With the move to industrial mills and refined wheat around 1900, flour shifted from being a flavor component to simply being a vehicle for flavor. It became a blank canvas rather than an ingredient worthy of consideration.

I often beat the drum that quality whole grains make food taste better. The nutrition is important, no doubt, but it's the aroma and depth of flavor that changed the way I cook. When I swap some whole grain flour into a 100% all-purpose recipe, it never fails to make me pause and appreciate how much more satisfying and delicious the results are.

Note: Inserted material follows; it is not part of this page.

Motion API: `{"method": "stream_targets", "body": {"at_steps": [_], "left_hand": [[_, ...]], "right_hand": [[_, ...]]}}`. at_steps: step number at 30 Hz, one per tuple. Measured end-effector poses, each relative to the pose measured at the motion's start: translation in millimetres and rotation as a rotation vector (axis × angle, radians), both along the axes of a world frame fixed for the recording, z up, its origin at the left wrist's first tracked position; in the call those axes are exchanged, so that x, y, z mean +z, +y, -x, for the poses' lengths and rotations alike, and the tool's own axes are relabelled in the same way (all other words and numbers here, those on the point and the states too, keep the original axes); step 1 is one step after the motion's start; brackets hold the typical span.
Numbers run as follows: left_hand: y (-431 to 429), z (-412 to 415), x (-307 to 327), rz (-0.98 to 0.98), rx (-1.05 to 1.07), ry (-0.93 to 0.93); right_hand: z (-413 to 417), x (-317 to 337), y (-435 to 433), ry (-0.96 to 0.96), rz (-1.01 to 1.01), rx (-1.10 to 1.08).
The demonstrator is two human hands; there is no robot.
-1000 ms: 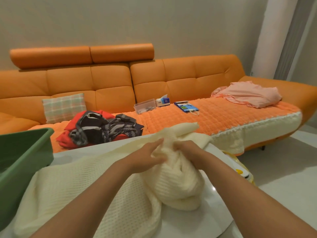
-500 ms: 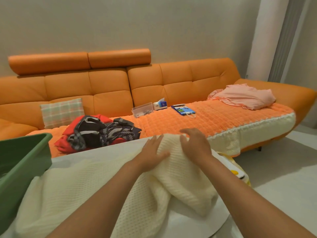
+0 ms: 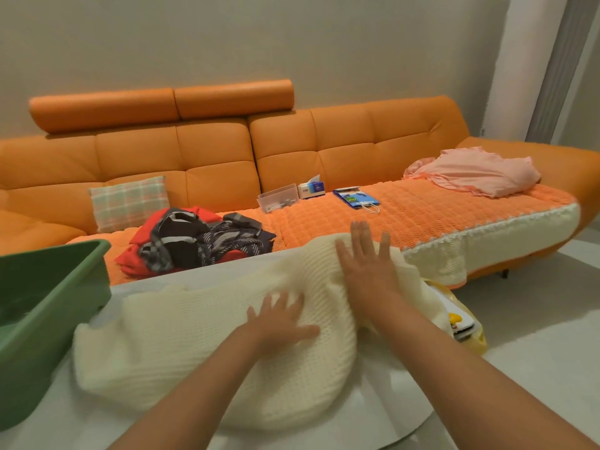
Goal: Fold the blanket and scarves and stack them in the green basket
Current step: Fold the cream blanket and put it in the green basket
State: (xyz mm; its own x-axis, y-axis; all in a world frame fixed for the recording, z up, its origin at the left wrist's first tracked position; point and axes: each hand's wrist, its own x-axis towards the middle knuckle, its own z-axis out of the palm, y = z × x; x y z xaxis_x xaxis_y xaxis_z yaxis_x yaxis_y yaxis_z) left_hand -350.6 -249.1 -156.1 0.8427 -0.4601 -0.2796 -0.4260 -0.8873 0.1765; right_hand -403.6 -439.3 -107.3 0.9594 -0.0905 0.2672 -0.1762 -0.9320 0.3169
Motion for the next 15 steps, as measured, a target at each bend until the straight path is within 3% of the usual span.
{"method": "stream_targets", "body": {"at_steps": [2,4,10,15], "left_hand": [[-13,-11,-9,-0.020,-0.013,-0.010],[-22,-21,-11,-0.007,-0.027,-0.038],[18,-24,4,0.253,-0.100,-0.167],[91,1,19,0.391,-0.129,-0.424]], "right_hand": [[1,-4,10,-0.034,-0.064,0.249],[4,-12,12,0.082,-0.115,0.383],[-7,-26,-18,0.246,0.039,0.116],[-8,-5,34,0.251,-0.027,0.235]]}}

As Roxana Jullapat writes in her cookbook, Mother Grains:

To date, I haven’t encountered a recipe that doesn’t benefit from the addition of whole-grain flour. From pasta and bread, to pies and doughnuts, even a small amount can make a difference in flavor and texture.

For the purposes of this article, "whole grains" primarily refers to flour varieties such as Sonora, Spelt, Red Fife, Buckwheat, Einkorn, Rouge de Bourdeux, Wit Wolkoring, Star Hard White - there are many more. Honorary mentions to Floriani Red Flint Cornmeal, Appalachian Blue Cornmeal, and others in the corn family. A diversity of grains that are bred, grown, and milled in a way that preserves their nutty, buttery, and unique qualities. It’s a symphony for the nose and palate when you marry those characteristics with other ingredients. These grains and flours also broaden what is planted in fields around the country, focusing more energy and resources on local and regional economies.

This brings me to the point of this post - Where to Buy Local Flour (and Why). I was curious about what whole grain products were available in the United States and ended up poking around the Internet in search of regional growers and millers. One thing led to another and I found myself down a rabbit hole of cookbooks, grain alliances, medical journals, and history lessons. The information was piling up in my brain like a plate of spaghetti and needed a home so here we are - this resource list was born.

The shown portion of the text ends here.